- Abide by city, state, and federal laws because a law suit is really the last thing that you want or need to deal with when it comes to business. For instance, did you know that in some towns you can’t run certain types of businesses from your home? Some cities or states may require you to have a certain type of license to run a specific kind of business. It doesn’t matter whether you think the law is stupid.
- Respect client confidentiality. You may or may not sign an NDA with your client. Even if you don’t, remember the golden rule and treat others how you want to be treated. If you’d like to share something related to their project, get the permission of the client.
- Be honest and upfront with clients and potential clients. No one likes a liar.
- Be respectful with your words and actions toward your clients and prospective clients. Not everyone is going to be a good fit. You can part ways amicably. Remember that the entire world is watching you on social media. Everything you say and do even on your personal accounts is subject to scrutiny. You’re free to say what you want, but you won’t be free of the consequences.
- Be honest in your advertising or description of services.
- Stay away from slang words and misleading phrases.
- Deliver on time, every time. The only exception is delivering early.
- Clear, concise, and professional communication with clients, potential clients, former clients, and other providers.
- Use contracts that are fair to everyone involved.
- Stay committed to education.
- Stay committed to excellence.
- Uphold your promises and agreements.
- Act like a professional. I realize we live in the information age and people want everything now. That’s no excuse for being unprofessional. That’s no excuse for treating people poorly. Remember that others who work from home are your colleagues. You may need a reference or you may want people to send you overflow work. That’s not going to happen if you’re unprofessional. Don’t act in a demeaning way toward clients or potential clients…or anyone else. Not only is it rude, it can also affect your business in the long run.

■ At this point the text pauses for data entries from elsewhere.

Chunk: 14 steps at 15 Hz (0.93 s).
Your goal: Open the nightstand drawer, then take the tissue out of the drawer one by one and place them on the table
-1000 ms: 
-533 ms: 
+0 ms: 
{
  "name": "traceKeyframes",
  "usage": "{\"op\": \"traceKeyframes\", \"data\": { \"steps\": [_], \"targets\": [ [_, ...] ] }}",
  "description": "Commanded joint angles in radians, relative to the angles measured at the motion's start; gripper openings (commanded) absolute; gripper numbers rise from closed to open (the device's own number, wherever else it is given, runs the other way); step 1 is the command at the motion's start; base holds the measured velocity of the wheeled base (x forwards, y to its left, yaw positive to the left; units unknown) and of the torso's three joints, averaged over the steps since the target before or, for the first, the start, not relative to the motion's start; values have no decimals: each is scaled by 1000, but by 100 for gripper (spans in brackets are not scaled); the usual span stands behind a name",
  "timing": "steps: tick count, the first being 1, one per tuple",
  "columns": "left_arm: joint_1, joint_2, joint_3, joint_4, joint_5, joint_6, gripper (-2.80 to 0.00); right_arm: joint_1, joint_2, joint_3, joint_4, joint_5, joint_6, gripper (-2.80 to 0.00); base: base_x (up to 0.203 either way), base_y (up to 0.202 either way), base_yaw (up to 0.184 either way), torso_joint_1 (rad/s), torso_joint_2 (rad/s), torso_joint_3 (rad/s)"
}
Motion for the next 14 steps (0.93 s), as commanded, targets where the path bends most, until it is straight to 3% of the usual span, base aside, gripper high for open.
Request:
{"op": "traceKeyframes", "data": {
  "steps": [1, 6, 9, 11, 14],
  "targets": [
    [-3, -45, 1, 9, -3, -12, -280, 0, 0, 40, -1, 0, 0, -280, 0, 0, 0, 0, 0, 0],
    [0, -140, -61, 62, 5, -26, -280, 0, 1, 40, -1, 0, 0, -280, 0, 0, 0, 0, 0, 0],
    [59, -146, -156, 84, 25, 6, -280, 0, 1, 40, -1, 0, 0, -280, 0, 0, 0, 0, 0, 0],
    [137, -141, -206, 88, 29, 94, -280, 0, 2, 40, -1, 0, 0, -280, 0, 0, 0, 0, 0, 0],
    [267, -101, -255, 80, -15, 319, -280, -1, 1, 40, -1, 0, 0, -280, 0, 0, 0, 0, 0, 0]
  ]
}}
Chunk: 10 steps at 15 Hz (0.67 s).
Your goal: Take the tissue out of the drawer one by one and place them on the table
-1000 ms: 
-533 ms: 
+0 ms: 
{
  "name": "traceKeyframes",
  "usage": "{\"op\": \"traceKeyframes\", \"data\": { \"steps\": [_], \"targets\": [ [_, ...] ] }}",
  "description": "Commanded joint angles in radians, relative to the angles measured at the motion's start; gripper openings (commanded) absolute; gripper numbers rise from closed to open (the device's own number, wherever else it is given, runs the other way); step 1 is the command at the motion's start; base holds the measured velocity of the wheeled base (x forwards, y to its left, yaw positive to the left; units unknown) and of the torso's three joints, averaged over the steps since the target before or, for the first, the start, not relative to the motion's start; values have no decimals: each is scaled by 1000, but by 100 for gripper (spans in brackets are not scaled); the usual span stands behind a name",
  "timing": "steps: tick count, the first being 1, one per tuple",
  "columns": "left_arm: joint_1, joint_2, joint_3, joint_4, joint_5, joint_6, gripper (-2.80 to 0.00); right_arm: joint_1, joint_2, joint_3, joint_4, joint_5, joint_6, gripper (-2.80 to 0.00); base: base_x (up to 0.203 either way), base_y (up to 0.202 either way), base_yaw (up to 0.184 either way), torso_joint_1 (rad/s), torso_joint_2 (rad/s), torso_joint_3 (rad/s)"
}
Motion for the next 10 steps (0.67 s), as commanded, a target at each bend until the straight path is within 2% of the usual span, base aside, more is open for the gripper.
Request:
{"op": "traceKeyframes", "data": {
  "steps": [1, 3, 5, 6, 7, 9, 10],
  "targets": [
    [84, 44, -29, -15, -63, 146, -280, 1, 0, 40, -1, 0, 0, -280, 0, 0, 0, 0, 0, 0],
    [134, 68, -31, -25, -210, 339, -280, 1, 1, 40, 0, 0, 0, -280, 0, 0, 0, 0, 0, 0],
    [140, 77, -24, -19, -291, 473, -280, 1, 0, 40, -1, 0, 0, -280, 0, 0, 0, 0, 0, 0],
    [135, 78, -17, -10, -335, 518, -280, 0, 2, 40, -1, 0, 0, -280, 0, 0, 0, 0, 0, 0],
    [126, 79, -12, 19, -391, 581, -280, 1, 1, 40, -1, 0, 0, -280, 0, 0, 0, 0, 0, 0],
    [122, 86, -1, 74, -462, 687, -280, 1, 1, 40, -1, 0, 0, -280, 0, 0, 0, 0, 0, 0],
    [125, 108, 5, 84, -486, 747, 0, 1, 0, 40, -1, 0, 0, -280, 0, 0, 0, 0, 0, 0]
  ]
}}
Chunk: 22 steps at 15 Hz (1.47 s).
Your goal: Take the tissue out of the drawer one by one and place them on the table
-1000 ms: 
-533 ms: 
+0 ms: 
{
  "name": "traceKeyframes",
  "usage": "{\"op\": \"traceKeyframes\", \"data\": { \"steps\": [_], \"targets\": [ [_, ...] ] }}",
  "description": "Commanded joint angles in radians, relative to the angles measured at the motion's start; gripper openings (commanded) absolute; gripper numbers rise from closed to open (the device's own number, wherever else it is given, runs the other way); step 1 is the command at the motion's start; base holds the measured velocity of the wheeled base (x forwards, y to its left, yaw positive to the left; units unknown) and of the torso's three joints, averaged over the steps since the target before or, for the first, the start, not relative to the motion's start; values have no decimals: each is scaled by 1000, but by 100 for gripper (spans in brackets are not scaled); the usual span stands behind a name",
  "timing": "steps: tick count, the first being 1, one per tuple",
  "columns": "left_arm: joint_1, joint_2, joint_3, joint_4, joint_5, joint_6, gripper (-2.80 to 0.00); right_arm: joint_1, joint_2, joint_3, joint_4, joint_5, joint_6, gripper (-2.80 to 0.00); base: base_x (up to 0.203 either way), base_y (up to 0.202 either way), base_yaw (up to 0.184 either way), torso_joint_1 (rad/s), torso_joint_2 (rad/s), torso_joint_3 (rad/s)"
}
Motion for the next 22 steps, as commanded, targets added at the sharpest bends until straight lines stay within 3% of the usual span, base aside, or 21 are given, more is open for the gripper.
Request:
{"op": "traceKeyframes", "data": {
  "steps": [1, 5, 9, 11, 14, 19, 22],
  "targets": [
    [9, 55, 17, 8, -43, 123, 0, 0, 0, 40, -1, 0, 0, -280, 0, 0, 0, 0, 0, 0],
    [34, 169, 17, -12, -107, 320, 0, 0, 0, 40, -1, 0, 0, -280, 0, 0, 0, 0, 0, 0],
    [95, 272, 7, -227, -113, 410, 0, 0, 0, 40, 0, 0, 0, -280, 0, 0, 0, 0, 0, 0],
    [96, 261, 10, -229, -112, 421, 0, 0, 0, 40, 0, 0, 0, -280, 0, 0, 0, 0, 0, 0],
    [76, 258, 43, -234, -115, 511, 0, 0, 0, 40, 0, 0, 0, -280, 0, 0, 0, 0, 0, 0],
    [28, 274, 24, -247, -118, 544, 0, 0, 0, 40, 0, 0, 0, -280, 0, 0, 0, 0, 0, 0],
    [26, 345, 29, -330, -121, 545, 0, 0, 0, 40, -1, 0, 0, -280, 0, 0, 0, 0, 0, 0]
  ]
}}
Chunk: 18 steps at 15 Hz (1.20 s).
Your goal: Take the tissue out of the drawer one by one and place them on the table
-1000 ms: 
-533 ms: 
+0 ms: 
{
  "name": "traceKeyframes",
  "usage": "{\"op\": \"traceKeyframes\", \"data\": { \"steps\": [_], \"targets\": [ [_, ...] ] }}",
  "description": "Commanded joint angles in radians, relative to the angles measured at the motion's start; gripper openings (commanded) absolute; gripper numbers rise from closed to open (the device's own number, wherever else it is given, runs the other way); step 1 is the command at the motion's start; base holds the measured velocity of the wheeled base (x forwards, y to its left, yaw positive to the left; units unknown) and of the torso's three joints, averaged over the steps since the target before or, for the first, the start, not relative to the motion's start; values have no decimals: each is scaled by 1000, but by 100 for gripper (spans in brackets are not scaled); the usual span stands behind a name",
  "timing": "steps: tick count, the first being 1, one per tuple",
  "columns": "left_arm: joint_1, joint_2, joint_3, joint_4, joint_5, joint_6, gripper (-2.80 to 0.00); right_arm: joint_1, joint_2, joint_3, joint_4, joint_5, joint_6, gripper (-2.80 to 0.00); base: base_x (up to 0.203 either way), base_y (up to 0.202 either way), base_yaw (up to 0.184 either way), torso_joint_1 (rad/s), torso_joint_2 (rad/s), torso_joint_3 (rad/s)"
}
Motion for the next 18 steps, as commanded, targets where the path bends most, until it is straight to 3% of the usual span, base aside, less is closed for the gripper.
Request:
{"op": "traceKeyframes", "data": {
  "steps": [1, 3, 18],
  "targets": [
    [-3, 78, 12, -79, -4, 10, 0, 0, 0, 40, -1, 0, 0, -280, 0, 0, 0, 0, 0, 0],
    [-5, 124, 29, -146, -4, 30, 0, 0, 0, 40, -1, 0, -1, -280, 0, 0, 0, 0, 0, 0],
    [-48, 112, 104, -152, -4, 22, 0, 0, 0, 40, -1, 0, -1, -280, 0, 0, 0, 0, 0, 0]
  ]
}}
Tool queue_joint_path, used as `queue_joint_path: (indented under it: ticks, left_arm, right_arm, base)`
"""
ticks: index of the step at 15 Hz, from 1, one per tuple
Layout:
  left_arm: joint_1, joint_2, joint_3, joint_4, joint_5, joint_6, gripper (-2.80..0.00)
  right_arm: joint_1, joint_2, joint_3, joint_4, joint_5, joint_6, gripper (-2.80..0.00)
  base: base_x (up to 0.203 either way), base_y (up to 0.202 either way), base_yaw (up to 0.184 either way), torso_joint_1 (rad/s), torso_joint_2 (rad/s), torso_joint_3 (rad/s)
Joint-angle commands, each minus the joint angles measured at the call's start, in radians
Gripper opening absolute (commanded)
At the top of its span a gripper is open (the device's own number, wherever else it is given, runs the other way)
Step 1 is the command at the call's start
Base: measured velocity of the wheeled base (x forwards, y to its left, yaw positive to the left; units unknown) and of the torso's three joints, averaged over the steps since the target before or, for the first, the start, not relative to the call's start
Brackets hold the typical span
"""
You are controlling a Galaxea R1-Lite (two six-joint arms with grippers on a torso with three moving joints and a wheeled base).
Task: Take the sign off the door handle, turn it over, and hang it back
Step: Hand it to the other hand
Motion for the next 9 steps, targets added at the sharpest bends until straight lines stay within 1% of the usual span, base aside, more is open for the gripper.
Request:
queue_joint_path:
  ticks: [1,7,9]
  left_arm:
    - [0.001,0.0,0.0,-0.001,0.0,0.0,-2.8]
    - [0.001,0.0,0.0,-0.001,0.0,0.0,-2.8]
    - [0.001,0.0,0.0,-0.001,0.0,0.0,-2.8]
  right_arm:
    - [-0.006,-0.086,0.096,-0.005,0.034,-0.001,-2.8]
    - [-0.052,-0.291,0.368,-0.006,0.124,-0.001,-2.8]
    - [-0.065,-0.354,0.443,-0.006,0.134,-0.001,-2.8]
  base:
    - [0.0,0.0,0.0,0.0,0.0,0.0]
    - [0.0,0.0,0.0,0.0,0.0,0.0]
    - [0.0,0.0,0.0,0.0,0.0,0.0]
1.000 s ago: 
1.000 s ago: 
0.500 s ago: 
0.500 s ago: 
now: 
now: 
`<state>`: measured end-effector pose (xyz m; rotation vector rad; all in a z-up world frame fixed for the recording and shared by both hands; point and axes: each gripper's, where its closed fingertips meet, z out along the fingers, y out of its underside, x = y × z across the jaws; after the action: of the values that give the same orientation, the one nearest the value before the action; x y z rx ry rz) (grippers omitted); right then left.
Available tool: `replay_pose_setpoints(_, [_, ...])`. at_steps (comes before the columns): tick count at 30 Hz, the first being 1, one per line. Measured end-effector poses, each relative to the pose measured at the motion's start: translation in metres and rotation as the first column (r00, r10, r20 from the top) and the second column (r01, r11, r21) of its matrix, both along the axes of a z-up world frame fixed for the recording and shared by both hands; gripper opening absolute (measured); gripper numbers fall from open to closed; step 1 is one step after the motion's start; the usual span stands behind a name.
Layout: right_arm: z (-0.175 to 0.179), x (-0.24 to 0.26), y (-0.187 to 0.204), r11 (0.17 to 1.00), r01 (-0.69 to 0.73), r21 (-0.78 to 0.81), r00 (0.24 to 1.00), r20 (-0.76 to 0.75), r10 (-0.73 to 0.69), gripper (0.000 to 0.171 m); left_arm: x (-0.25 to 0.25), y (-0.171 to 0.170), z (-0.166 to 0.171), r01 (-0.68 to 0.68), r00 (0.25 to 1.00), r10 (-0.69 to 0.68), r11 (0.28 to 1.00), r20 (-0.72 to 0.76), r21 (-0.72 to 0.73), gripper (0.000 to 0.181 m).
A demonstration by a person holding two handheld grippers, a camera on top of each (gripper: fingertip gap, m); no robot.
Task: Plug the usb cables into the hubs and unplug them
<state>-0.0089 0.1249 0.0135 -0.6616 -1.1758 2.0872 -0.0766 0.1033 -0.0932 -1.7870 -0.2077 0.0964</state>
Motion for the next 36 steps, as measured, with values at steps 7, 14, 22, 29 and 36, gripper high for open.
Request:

- Be courteous. Basic courtesy can go a long way in growing your business.
- Don’t talk down to anyone. Clients have a choice. They can find another provider.
- Keep semi-regular hours. I know that part of the draw to working from home is flexibility. I know I appreciate being able to set my own hours. Remember that many of your clients already keep regular hours and they need to know when they can talk to you.
- Be honest about your policies. If you plan to act as a middle man and outsource all your projects to others, make sure that clients know and that they are okay with this. Otherwise, you could hurt your reputation.
- Respect the time of others. Your day is no more or no less important than that of anyone else. While long-term clients may be very understanding of a day where your child is sick, it’s really not the problem of your clients and I’d bet a nickel that you could have avoided missing a deadline by better time management earlier during the project. One of the ways you can respect the time of others (and your own time) is by setting up a schedule and sticking to it. When school is in session, my work hours are 9 am to 3 pm. That’s six hours of uninterrupted time. During the summer, I get up before anyone else and work. I also work throughout the day.
- Stay on top of your email and reply where necessary. Triage and trash. Triage your email to determine if you need to respond or put it on a to-do list. Trash what you don’t need. Clients and others you work with shouldn’t have to wait days or weeks to hear back from you because you lost an email.
- Understand what your responsibilities are and uphold them. If a client or other work from home professional sends you a project, you get on the same page about the requirements. You ask questions where necessary. You adhere to what they say they need done. If they say no outsourcing, then you do it yourself. Anything less than upholding your responsibilities is a form of dishonesty.